Pictures aside, each entry has to be returned exactly as it stands.
>>>>>
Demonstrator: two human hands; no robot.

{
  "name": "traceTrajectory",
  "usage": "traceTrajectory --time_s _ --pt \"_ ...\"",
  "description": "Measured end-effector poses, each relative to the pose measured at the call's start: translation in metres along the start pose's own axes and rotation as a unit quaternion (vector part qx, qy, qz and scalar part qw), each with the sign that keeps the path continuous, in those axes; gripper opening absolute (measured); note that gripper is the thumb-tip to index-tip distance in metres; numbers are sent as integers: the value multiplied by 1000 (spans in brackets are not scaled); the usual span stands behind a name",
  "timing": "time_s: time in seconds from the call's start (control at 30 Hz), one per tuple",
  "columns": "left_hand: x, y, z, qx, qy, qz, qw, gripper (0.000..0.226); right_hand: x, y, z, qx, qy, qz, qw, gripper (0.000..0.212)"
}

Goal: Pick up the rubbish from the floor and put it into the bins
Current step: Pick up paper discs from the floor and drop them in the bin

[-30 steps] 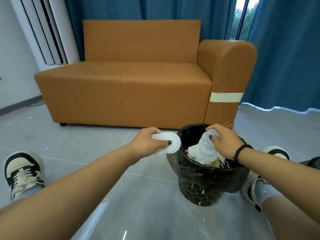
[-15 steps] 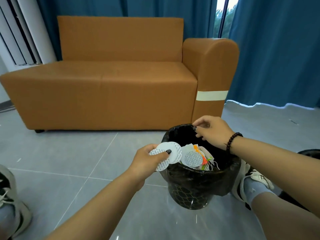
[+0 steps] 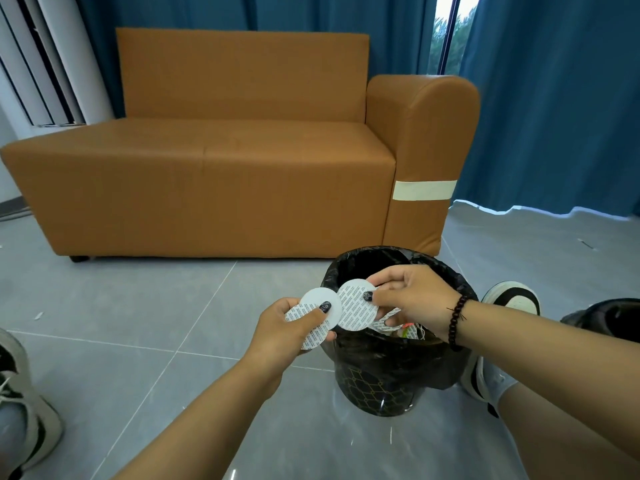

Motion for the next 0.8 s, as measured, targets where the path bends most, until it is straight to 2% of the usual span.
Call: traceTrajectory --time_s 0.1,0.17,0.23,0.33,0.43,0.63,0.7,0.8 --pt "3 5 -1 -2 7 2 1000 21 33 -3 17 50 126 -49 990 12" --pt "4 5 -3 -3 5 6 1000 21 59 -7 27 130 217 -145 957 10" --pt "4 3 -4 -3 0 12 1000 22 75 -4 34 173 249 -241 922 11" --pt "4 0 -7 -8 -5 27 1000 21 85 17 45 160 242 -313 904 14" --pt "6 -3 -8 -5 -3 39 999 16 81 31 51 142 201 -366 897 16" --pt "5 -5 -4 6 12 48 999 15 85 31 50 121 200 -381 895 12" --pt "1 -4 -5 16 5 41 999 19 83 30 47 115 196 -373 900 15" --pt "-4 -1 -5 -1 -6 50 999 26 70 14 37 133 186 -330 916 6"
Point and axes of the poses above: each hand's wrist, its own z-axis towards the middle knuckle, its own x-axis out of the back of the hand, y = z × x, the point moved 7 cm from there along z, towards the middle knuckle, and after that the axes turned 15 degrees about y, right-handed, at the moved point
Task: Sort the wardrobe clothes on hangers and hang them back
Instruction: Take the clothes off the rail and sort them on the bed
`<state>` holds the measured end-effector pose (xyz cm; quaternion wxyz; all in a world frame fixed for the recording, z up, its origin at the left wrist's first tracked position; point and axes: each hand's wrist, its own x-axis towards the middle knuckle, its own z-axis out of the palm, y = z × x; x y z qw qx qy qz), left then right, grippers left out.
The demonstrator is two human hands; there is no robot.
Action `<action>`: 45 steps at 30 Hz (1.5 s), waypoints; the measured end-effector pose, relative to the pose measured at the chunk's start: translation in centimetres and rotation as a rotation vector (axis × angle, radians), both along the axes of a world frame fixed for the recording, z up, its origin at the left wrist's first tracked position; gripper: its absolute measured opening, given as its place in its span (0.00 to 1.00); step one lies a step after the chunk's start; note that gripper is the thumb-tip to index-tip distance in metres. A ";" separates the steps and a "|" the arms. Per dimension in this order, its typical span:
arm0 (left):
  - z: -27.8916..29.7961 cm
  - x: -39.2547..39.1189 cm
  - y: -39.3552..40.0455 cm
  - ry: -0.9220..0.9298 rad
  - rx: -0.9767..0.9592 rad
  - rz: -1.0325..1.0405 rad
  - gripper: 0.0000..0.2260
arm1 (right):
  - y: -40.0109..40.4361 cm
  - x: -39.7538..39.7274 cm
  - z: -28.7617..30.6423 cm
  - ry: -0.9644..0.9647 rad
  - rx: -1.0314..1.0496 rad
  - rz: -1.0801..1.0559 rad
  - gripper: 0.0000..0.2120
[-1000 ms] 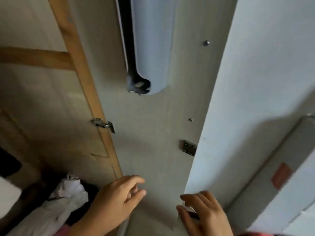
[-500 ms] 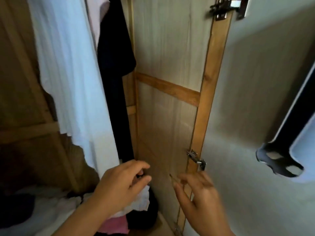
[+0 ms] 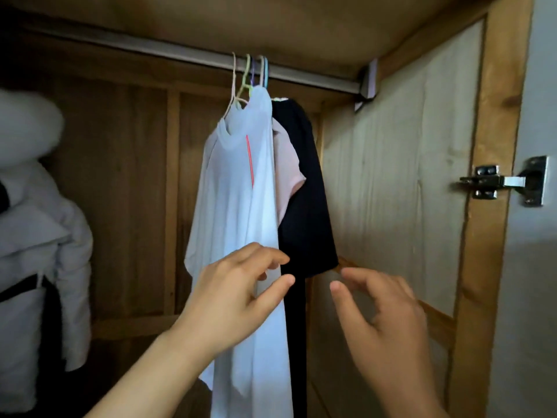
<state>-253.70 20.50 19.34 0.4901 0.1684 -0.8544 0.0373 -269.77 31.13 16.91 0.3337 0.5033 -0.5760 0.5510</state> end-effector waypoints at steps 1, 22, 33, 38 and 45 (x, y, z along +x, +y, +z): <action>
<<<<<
» **Answer below**
Demonstrator: two human hands; no robot.

{
  "name": "traceTrajectory",
  "usage": "traceTrajectory --time_s _ --pt \"_ ...\"",
  "description": "Measured end-effector poses, each relative to the pose measured at the call's start: translation in metres along the start pose's own axes and rotation as a unit quaternion (vector part qx, qy, qz and scalar part qw), each with the sign that keeps the path continuous, in those axes; gripper opening absolute (measured); note that gripper is the thumb-tip to index-tip distance in metres; numbers are sent as integers: the value multiplied by 1000 (spans in brackets are not scaled); the usual span stands behind a name",
  "timing": "time_s: time in seconds from the call's start (control at 30 Hz), one per tuple",
  "columns": "left_hand: x, y, z, qx, qy, qz, qw, gripper (0.000..0.226); right_hand: x, y, z, qx, qy, qz, qw, gripper (0.000..0.212)"
}

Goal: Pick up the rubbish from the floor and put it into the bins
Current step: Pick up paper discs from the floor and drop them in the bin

[-30 steps] 
[-15 steps] 
[+0 steps] 

Motion for the next 0.8 s, as measured, targets where the path bends most, until it is straight to 2% of the usual span.
Call: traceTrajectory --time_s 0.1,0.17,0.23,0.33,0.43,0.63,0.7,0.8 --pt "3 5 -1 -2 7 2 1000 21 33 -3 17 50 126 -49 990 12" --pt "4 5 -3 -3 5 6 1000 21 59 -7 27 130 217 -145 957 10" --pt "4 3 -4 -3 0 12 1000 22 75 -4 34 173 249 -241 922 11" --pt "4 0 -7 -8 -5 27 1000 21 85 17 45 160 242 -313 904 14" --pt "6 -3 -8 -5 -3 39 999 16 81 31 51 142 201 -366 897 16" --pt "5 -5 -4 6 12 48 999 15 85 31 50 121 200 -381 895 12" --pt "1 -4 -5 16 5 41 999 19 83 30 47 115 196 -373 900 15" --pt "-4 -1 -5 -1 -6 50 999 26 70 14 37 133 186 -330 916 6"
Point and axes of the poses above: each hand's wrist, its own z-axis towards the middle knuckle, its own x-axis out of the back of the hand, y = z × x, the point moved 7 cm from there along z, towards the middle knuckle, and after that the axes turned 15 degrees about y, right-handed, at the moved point
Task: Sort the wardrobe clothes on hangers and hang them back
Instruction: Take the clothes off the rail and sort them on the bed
`<state>` holds the measured end-effector pose (xyz cm; quaternion wxyz; all in a world frame fixed for the recording, z up, its origin at the left wrist's first tracked position; point and axes: each hand's wrist, its own x-axis towards the middle knuckle, its own z-axis out of the palm, y = z × x; x y z qw qx qy qz), left then right, grippers left out.
The demonstrator is two human hands; there is no robot.
Action `<action>`: 45 steps at 30 Hz (1.5 s), waypoints; the measured end-effector pose, relative to the pose measured at the chunk's start: translation in centimetres and rotation as a rotation vector (axis × angle, radians), both along the axes of a world frame fixed for the recording, z up, its origin at the left wrist's first tracked position; gripper: its absolute measured opening, given as its place in its span (0.00 to 1.00); step one lies a step after the chunk's start; note that gripper is the thumb-tip to index-tip distance in metres. A ";" separates the steps and a "|" the arms. Per dimension in this order, its typical span:
arm0 (left):
  - z: -27.8916..29.7961 cm
  - x: -39.2547..39.1189 cm
  - y: -39.3552..40.0455 cm
  - ry: -0.9220..0.9298 rad
  - rx: -0.9767..0.9592 rad
  - rz: -1.0325..1.0405 rad
  - gripper: 0.0000..0.2260
arm1 (right):
  - y: -40.0109..40.4361 cm
  - x: -39.7538..39.7274 cm
  - z: -28.7617..30.6423 cm
  - ry: -0.9644..0.9647 rad
  - rx: -1.0314..1.0496 rad
  - rz: -1.0801..1.0559 rad
  - gripper: 0.0000..0.2120
[-1000 ms] 
[-500 ms] 
[+0 ms] 
<state>-253.70 20.50 19.34 0.4901 0.1684 -0.8544 0.0373 -269.77 31.13 16.91 0.3337 0.5033 -0.5760 0.5510</state> end-effector waypoints at steps 1, 22, 33, 38 and 45 (x, y, z along +x, +y, +z): <action>

There is nothing more to the answer.